▶ WORK TO BE COMPLETED:
When you copy the data that follows, reproduce every word exactly and leave out the images.

Content starts

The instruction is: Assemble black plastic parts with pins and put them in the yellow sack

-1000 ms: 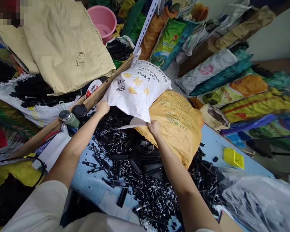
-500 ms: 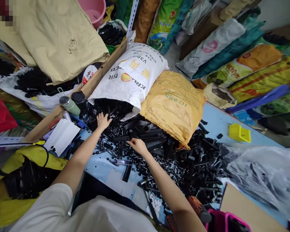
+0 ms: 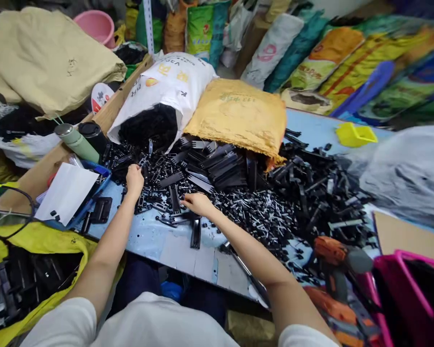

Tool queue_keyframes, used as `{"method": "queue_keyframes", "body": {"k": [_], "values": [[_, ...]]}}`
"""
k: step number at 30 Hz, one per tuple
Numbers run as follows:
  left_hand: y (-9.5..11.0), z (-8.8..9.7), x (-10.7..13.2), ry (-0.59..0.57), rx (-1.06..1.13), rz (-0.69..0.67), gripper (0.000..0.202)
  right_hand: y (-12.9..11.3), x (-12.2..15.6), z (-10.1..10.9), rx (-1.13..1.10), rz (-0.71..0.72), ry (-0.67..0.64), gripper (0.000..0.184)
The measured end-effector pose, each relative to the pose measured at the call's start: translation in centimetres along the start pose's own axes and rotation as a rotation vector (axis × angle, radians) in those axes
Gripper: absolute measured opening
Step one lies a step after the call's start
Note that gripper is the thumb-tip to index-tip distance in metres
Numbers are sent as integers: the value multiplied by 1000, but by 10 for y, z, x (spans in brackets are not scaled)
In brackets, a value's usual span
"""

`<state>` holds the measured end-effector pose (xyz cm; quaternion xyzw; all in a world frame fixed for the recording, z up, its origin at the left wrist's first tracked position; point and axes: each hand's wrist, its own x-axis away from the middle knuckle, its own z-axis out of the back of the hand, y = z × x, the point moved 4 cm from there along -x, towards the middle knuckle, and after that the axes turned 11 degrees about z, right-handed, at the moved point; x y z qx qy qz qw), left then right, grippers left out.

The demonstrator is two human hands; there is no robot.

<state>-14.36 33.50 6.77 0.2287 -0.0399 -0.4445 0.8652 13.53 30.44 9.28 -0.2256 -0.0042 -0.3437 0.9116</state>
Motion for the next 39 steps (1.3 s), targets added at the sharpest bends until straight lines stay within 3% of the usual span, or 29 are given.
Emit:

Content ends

▶ WRITTEN RESPONSE:
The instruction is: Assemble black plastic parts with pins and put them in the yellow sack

-1000 ms: 
-500 ms: 
+0 ms: 

Tool queue_keyframes, used as `{"method": "queue_keyframes", "body": {"k": [_], "values": [[_, ...]]}}`
"""
k: step number at 30 Hz, one per tuple
Numbers run as follows:
  left_hand: y (-9.5..11.0), z (-8.8..9.7), x (-10.7..13.2), ry (-0.59..0.57), rx (-1.06..1.13), rz (-0.69..0.67), gripper (0.000..0.202)
  right_hand: y (-12.9..11.3), x (-12.2..15.6), z (-10.1..10.9), rx (-1.13..1.10), rz (-0.71..0.72), ry (-0.67..0.64), gripper (0.000..0.184)
The measured end-effector pose, each relative to the pose measured at the call's start: translation in centimetres along the start pose's own axes and rotation as a rotation vector (axis × angle, radians) in those axes
Gripper: absolute measured opening
Step one lies a step after the call's start
Note that gripper is the thumb-tip to index-tip distance in metres
Numbers are sent as integers: the value multiplied by 1000, but by 10 for y, z, x (spans in brackets are not scaled)
In brackets, a value's usual span
"""

`<state>` holds the measured end-effector pose (xyz cm; quaternion xyzw; all in a world frame fixed for the recording, z up, its origin at the left wrist's first tracked position; point and axes: each hand's wrist, its own x-axis away from the middle knuckle, its own z-axis out of the back of the hand, y = z × x, the point moved 4 cm from there along -x, towards the middle knuckle, and after that the axes turned 11 degrees about z, right-handed, at the moved point; x y z qx qy qz qw), left then right, grippers left out.

The demonstrator is two human hands; there is no robot.

<state>-14.36 33.50 6.77 0.2287 -0.0399 -0.4445 0.8652 13.53 30.44 9.28 -0.2256 -0.0042 -0.3437 0.9116</state>
Motion for the next 39 steps (1.3 s), targets added at the sharpest bends until straight lines stay within 3% of the usual span, or 29 are given.
Emit:

Nothing further is required by the exercise.